# Questions about carving spoons and bowls



## woodcarverhur

I'm about to make my first attempt carving a spoon and a bowl out of some basswood and had a couple questions before I begin.
-Are there any safety precautions I need to take when using a hook knife and my primary carving knife?
-Is there any tips you have to make things go smoother or make my end result look better when carving these items?
-How big or small are the wood blocks you use to carve a spoon and/or bowl?
Any other useful ideas or tips you guys have would help a lot.


----------



## jdh122

My main suggestion would be to forget about the basswood (assuming it's in lumber form) and make them out of a green log (white birch is one of the best for this). Green wood is so much more enjoyable to work for this kind of project. For a bowl you generally start with an ax and adze before moving on to the knives.

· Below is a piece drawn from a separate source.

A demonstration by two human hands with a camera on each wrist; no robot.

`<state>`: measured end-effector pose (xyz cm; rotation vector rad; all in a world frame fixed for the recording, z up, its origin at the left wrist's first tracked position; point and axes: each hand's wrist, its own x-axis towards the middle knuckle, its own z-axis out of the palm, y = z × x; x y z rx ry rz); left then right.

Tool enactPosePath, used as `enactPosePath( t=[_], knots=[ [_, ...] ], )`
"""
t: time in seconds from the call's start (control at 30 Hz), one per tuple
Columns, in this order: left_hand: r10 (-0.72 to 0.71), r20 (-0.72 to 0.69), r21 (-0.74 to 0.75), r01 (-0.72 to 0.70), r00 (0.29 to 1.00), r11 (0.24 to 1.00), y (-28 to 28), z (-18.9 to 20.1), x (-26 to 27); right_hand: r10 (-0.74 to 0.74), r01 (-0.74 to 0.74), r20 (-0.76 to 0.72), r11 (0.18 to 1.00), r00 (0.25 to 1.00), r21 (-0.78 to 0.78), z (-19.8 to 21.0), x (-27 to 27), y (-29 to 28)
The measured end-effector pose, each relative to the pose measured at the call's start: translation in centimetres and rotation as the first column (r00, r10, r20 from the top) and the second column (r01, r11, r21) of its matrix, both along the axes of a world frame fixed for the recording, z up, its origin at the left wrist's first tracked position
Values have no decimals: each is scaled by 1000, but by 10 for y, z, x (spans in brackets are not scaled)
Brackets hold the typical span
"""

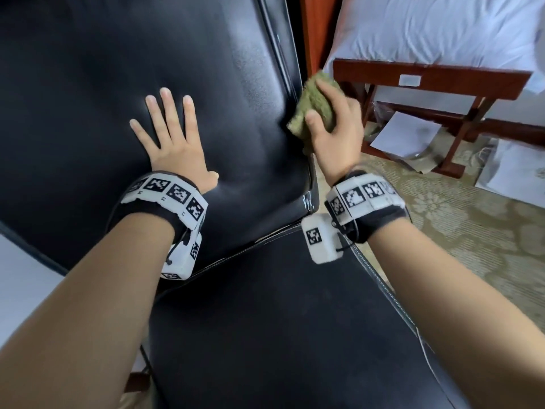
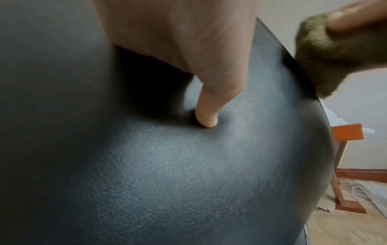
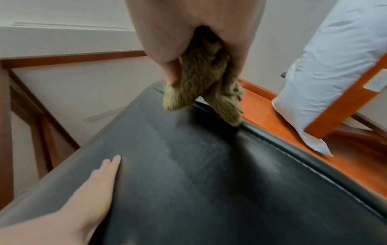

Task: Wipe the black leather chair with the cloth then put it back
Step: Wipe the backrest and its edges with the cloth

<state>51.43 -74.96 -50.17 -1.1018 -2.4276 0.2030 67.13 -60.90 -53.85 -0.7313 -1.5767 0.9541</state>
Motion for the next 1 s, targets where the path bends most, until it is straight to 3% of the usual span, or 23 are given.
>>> enactPosePath(
  t=[0.13,0.3,0.53,0.63,0.73,0.83,1.0],
  knots=[
    [0,7,-1,0,1000,1000,0,0,0,153,-151,168,988,974,-25,4,-17,10],
    [0,-2,3,0,1000,1000,1,-1,1,107,-113,289,994,951,3,-33,1,8],
    [4,-8,11,-4,1000,1000,1,-1,2,152,-69,604,985,782,-158,-86,30,2],
    [5,-3,5,-5,1000,1000,1,-2,0,64,16,499,988,864,-153,-77,30,3],
    [16,-5,-7,-16,1000,1000,0,-2,0,-56,59,297,998,953,0,-44,20,-1],
    [24,0,-17,-24,1000,1000,-1,0,2,-33,7,159,987,987,162,1,4,-10],
    [23,26,-33,-23,999,999,-7,6,7,-10,-98,257,909,966,405,52,-30,-27]
  ],
)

For a bowl I use the largest half logs I can get, although I suppose you could reach a point that the bowls were too big. As I live in a city and have no easy access to green wood I take what I can get when I see it.
Others will have better advice than me on safety precautions for carving dried basswood, but for green wood bowl carving the most important thing is not to strike with the ax more than half way up the piece that you're holding in your other hand. When doing the ax work I use a protective glove in my holding hand, but take it off once I start with the curved knife/gouge/large knife.

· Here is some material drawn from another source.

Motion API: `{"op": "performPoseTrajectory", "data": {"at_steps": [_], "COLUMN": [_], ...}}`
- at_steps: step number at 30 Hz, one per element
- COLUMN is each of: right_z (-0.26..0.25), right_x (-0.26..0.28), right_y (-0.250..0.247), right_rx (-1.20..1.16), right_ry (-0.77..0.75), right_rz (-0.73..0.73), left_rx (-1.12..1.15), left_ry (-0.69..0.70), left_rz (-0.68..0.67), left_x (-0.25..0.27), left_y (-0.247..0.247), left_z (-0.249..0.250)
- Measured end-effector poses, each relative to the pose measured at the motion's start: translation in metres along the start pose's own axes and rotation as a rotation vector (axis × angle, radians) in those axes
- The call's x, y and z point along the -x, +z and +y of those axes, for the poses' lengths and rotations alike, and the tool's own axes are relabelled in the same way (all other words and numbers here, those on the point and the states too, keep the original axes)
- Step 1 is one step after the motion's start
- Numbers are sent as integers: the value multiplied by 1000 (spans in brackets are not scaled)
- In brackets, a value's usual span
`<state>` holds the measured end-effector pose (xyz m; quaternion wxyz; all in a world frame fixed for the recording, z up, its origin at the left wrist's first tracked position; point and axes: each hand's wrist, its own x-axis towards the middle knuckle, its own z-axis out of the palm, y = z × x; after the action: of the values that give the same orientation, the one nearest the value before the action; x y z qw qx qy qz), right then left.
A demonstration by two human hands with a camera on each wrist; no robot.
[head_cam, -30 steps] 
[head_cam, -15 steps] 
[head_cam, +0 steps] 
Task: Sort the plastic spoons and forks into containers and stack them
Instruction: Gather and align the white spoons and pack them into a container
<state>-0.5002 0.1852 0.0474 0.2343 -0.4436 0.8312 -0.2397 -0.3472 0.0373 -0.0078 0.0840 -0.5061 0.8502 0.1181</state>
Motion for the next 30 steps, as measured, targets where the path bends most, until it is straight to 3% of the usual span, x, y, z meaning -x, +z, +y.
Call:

Not trying to hijack your thread: you can no doubt make a nice bowl out of dried basswood carving blocks (for a spoon that was going to get regular use I'd be concerned about strength), but this is exactly the type of project that was made for green wood.


----------



## Karda

never heard of carving green wood. What about splitting when the wood dries. That woud be terrible to spend a lot of time on a carvinhg only to have it split when it dries


----------



## Karda

never heard of carving green wood. What about splitting when the wood dries. That woud be terrible to spend a lot of time on a carvinhg only to have it split when it dries


----------



## ClaudeF

Personally, I wouldn't use basswood for a cooking spoon. Although it's a hardwood, it's pretty "soft" for cooking. I'd suggest woods such as poplar, birch, walnut, maple, cherry, olive. I've even made cooking spoons from Padauk and Purpleheart. If these are going to be gifts, you should inquire first about allergies. Some people are allergic to nuts, for example, and walnut, butternut, etc. might trigger a reaction.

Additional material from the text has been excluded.